One day they decided to show this film called 'Free to Be You and Me,' which was a piece of animated propaganda meant to convince kids to stop picking on each other and being discipline problems... it probably also had the unrealistic and far-sighted goal of curtailing discrimination and racism. The people who made it didn't show much understanding of how kids' minds work. The only part I remember is the 'Billy Wants A Doll' number. Little Billy likes to play with dolls instead of trucks or BB guns or whatever boys must play with, and he is mocked by the other kids in the title chorus. I was horrified. In the end, of course, the kids in the movie learn that it's cool for little boys to play with dollies, but in the real world I had to listen to the other kids singing the chorus at me for months. It's a rare moment when educational material singles you out by name for mockery. All little boys named Billy are faggots now, Amen.

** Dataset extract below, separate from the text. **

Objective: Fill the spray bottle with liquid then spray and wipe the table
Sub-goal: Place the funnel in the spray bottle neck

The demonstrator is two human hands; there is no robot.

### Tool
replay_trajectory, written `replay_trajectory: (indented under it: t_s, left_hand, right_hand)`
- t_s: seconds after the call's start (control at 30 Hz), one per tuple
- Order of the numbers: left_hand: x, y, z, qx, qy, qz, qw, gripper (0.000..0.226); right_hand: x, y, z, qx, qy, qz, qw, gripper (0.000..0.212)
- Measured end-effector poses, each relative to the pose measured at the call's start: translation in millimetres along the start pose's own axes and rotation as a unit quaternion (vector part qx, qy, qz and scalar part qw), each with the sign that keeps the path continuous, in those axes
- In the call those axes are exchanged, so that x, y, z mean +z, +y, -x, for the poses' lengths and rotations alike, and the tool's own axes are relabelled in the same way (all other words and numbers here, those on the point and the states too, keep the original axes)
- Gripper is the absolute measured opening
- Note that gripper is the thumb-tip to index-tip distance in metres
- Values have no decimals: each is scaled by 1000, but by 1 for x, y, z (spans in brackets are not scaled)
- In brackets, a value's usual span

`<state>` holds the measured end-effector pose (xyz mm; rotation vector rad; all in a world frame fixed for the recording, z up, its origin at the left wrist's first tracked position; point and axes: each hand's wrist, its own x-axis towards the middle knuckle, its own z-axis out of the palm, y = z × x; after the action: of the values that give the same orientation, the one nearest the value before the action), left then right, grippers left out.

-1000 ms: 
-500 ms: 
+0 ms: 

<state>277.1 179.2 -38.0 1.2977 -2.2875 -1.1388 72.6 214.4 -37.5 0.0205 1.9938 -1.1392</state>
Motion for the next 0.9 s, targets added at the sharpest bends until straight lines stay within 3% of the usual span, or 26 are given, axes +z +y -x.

I think Sunset Heights had their eye on me for some time, really. It was also in third grade that I got sent to the psychologist's office, because I wasn't paying enough attention in class. At first she had me play with some little half-red, half-white blocks, having me try to duplicate the patterns I was shown. I enjoyed that a lot, and was disappointed when she quickly had me move to something else. Later on I realized she was testing me to see if I was brain-damaged.

On to the emotional test. She had this punching bag with a picture of a clown named 'Socko.' "That's not a very nice name," she said, and asked me what name I would give him. Presumably I was supposed to give him the name of a bully who was picking on me, or maybe an abusive parent. I called him 'Harry,' after a character in a kids' book called 'The Cricket in Times Square.' I really liked the book and I had never heard the name before. The psychologist wrote it down and later submitted it to the secret police, I guess.

She let me take one or two swats at the punching bag but mostly bade me stay my hand. She suggested that instead of punching 'Harry' I should hug him instead. I didn't much get into this. It was a punching bag. The function of a punching bag is to be punched. Only eight and I already understood the ways of the world, 'Free to Be You and Me' or not. But I obliged her, the psychologist outranking me, and shortly after that I was released to the general population. Not long after that they started giving me pills for my 'hyperactivity.' The medication did nothing that anybody could detect.